- Opening Delimiter -

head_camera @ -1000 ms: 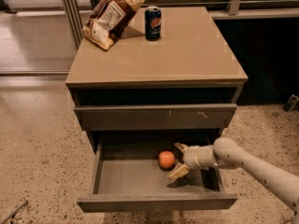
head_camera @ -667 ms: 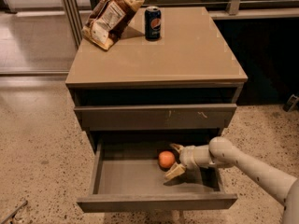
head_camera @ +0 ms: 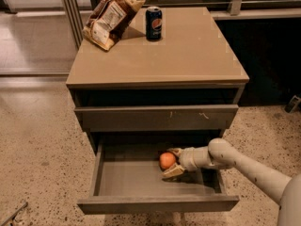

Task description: Pick orange from middle drawer and place on counter

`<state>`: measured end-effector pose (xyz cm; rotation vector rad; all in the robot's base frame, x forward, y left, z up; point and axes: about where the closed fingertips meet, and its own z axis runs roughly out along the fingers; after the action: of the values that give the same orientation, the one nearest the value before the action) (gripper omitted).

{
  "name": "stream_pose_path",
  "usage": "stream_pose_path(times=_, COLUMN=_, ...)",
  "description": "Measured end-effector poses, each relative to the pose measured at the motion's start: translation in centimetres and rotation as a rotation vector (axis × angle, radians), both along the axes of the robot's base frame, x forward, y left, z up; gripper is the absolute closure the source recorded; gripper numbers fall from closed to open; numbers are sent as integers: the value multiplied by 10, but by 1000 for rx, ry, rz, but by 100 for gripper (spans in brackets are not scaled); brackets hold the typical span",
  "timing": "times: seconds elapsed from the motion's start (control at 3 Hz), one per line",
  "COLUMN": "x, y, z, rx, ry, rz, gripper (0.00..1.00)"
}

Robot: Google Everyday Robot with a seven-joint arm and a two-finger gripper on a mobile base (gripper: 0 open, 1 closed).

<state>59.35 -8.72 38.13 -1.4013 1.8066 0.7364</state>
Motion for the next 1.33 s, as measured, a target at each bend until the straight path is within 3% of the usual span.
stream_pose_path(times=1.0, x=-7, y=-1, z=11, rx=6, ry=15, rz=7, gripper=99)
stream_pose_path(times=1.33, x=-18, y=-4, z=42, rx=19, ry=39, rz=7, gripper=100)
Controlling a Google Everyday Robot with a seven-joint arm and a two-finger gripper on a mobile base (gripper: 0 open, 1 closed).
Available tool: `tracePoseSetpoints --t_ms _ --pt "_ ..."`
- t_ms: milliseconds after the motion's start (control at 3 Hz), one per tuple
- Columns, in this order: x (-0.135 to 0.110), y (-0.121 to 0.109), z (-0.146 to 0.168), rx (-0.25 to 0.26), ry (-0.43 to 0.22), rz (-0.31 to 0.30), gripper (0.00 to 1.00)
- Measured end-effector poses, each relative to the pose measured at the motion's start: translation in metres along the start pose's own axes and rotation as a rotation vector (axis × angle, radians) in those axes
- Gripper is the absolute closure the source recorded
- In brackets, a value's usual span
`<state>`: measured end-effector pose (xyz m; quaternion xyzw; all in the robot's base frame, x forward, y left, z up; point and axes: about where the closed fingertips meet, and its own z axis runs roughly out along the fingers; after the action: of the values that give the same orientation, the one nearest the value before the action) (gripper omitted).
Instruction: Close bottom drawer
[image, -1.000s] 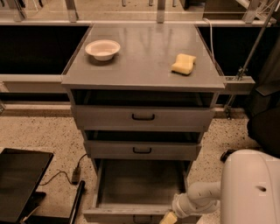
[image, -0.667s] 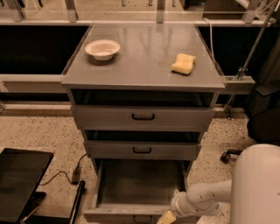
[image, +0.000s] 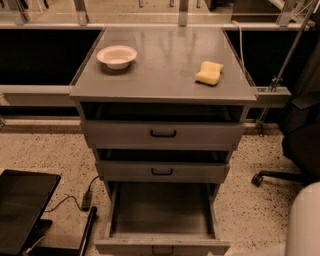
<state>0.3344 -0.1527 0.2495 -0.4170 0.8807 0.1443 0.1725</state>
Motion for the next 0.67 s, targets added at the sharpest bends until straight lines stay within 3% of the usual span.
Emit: tracePoseSetpoints --t_ms 333,667 --pt "0.07 0.041 0.032 -0.108 -0.032 -0.007 0.0" --pt "0.093 0.042 0.043 -0.132 -0.059 0.043 0.0"
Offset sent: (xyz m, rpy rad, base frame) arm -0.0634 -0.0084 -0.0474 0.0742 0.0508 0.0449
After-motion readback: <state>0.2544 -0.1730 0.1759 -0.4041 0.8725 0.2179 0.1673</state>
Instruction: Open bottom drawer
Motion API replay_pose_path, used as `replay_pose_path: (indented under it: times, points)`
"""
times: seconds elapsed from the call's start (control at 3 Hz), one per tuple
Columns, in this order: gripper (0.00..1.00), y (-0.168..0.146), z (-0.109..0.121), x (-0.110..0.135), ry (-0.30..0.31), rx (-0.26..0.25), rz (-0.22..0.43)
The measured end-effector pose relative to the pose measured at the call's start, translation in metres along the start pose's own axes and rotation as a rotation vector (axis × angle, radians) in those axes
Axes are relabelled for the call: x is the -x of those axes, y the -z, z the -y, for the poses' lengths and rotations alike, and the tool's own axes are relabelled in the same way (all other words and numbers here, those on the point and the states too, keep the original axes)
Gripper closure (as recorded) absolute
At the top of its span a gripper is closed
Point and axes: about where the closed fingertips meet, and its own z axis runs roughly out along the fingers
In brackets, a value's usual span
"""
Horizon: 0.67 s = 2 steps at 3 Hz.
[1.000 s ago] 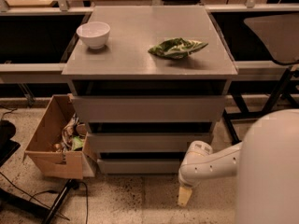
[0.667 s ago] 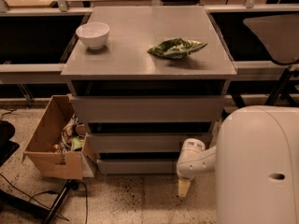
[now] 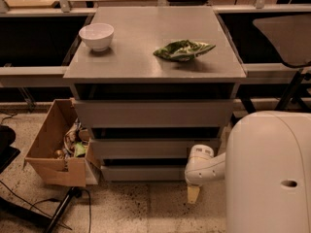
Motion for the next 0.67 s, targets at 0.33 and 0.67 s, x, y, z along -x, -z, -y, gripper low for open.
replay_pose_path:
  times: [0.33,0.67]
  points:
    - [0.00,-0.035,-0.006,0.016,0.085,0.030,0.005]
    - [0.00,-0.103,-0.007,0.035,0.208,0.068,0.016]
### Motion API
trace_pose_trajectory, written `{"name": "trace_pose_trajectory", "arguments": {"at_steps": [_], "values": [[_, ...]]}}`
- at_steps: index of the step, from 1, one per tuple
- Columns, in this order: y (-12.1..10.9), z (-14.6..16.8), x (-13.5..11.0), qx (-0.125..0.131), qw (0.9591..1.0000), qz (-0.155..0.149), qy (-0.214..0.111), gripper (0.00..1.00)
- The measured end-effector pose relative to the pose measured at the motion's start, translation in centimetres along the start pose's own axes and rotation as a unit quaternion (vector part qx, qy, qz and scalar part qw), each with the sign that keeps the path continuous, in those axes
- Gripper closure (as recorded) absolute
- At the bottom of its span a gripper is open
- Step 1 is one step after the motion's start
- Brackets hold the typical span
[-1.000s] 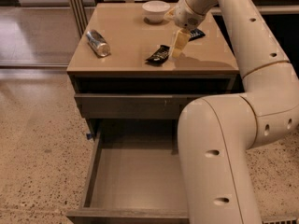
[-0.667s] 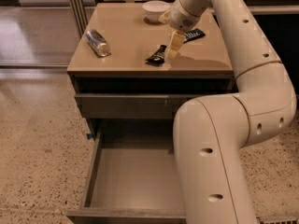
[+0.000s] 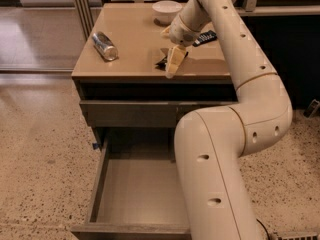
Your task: Place rxbar chocolate into middle drawer
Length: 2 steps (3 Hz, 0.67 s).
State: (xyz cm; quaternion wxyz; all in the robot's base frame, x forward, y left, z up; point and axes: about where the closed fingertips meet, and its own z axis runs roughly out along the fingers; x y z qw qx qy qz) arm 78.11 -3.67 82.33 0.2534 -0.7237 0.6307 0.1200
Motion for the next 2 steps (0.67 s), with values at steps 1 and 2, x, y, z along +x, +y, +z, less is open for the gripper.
{"name": "trace_pose_trajectory", "arguments": {"at_steps": [1,2], "values": [[-0.97,0.73,-0.11,0.014,0.9999,0.005,0.0,0.0],[-0.97,0.73,-0.11,0.014,0.9999,0.005,0.0,0.0]]}}
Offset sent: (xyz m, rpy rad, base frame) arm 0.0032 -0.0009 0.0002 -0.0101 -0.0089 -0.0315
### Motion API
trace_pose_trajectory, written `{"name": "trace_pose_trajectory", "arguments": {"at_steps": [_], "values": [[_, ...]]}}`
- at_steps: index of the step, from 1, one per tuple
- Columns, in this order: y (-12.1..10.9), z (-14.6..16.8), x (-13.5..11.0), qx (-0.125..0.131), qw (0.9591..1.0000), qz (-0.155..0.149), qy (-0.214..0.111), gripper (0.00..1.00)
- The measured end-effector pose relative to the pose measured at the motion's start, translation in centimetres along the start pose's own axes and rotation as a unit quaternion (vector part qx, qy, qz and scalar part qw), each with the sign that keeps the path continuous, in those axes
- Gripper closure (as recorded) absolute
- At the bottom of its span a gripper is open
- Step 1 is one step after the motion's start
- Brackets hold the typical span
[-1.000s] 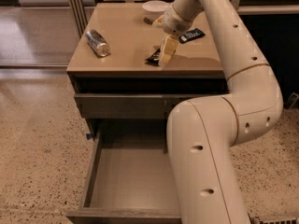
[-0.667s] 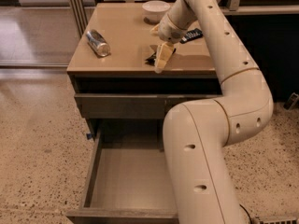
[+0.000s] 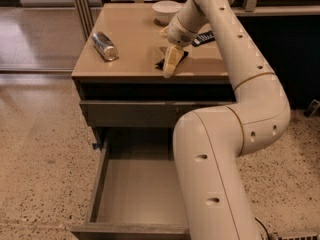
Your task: Place rxbar chocolate into middle drawer
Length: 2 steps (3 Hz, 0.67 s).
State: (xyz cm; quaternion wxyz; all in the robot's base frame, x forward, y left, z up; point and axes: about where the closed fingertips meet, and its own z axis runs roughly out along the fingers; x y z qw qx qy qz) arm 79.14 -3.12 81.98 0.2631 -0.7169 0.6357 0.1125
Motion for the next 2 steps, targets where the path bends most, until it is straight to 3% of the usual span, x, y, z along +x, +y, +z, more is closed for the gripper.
{"name": "trace_pose_trajectory", "arguments": {"at_steps": [2], "values": [[-0.39,-0.09,0.7,0.011,0.9999,0.012,-0.005,0.42]]}}
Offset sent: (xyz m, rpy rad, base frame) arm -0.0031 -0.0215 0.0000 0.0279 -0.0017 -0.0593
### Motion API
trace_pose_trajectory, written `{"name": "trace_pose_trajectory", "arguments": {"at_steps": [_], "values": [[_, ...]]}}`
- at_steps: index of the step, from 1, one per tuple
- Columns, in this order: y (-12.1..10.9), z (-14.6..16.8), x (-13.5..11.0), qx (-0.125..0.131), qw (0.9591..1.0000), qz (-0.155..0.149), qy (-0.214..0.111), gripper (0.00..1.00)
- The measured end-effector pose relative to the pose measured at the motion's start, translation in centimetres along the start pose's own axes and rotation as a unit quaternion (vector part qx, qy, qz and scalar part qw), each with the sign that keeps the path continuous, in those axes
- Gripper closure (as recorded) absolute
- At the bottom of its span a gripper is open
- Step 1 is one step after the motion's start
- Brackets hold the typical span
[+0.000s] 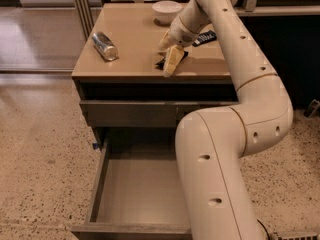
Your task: Place rxbar chocolate into middle drawer
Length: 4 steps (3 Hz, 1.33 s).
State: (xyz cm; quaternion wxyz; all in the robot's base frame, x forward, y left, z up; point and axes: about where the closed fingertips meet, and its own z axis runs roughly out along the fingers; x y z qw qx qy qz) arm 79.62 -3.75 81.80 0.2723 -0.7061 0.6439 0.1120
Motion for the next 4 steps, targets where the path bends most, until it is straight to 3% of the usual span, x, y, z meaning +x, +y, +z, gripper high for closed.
{"name": "trace_pose_trajectory", "arguments": {"at_steps": [2,3,4], "values": [[0.3,0.0,-0.1,0.0,1.0,0.0,0.0,0.88],[0.3,0.0,-0.1,0.0,1.0,0.0,0.0,1.0],[0.3,-1.1,-0.9,0.008,1.0,-0.006,0.0,1.0]]}}
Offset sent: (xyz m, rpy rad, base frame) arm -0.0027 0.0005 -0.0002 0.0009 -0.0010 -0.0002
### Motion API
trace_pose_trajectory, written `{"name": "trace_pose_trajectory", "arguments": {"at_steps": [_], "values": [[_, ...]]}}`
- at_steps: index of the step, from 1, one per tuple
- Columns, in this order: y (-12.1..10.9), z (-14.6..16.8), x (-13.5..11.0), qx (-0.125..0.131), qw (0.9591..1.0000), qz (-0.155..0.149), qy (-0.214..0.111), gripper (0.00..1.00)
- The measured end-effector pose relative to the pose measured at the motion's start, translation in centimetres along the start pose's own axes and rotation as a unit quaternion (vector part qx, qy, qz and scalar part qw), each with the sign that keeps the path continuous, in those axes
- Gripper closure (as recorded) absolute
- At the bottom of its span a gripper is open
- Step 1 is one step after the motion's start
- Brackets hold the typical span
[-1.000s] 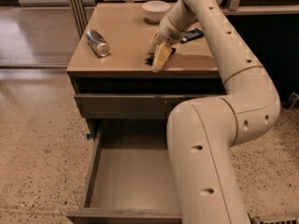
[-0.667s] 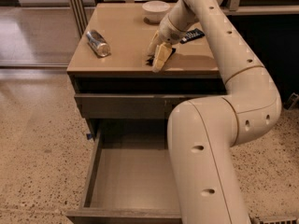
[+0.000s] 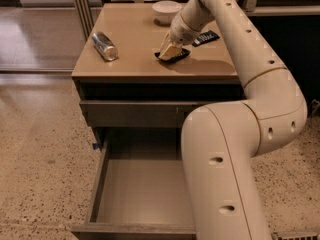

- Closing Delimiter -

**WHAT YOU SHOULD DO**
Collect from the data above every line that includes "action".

**FINISHED EXERCISE**
`<state>`: measured end-effector pose (xyz cm; rotation vector rad; all in the robot's base frame, x forward, y left, z up; point and axes: about where the closed fingertips meet, and its own z axis runs roughly out along the fingers; after the action: of the values that give the same orientation, the one nearest the value before the action) (gripper omitted).
`<state>`: measured end-effector pose (xyz m; quaternion xyzw; all in the robot's base frame, x forward, y left, z up; point and axes: about where the closed fingertips meet, and its own z axis runs roughly out along the fingers; after the action: of the values that give the same orientation, the one nearest the value before the action) (gripper omitted).

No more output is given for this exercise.